*** Begin section ***

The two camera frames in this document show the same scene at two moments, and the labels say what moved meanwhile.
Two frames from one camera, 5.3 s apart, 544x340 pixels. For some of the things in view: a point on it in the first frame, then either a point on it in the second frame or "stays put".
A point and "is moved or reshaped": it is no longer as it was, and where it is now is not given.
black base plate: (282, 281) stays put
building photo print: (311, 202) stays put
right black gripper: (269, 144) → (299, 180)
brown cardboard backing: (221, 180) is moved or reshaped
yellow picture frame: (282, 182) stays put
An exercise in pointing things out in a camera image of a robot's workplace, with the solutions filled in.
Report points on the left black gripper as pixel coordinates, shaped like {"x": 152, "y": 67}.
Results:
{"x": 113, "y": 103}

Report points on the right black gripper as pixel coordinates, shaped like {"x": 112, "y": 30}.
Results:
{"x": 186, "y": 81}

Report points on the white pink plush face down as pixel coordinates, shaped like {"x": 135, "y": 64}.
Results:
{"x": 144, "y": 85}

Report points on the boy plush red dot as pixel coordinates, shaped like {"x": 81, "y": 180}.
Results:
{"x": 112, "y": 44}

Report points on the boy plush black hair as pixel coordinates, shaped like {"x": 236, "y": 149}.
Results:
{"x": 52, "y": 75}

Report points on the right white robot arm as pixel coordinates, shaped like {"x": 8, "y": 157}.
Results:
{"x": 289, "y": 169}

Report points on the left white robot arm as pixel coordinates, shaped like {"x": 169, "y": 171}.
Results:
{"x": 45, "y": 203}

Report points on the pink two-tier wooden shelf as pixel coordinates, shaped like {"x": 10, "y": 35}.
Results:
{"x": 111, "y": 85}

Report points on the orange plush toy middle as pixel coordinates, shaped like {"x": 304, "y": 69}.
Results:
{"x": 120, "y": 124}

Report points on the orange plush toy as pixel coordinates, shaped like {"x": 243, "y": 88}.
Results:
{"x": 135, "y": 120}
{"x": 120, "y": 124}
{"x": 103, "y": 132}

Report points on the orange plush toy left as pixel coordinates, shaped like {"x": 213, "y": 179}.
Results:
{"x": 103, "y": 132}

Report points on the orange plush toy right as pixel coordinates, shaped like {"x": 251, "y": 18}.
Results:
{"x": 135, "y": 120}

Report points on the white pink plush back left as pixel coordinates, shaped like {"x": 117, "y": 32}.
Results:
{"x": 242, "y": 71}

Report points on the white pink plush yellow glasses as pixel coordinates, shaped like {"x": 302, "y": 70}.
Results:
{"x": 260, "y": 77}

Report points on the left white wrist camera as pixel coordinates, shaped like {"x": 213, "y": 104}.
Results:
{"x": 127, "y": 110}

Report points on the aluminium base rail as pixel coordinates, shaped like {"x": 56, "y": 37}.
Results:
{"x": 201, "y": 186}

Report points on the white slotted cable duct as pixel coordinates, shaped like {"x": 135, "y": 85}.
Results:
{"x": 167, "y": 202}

*** End section ***
*** Begin section ***

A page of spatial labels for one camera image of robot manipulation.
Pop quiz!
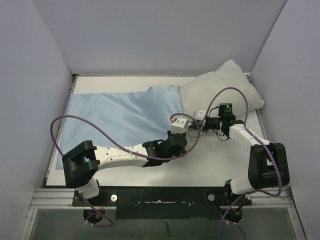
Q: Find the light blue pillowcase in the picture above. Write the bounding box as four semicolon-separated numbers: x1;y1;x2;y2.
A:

*** End section ***

__Task objective__. Each line of the entries above that includes the string "left" should be copied out.

__Answer to this problem__.
Report points on the left black gripper as pixel coordinates, shaped like {"x": 152, "y": 67}.
Report points on the left white robot arm as pixel coordinates, shaped like {"x": 169, "y": 171}.
Report points on the orange plush toy left as pixel coordinates, shaped like {"x": 213, "y": 179}.
Report points on the white pink plush back left as pixel coordinates, shaped like {"x": 117, "y": 32}.
Report points on the left white wrist camera as pixel coordinates, shaped like {"x": 213, "y": 104}.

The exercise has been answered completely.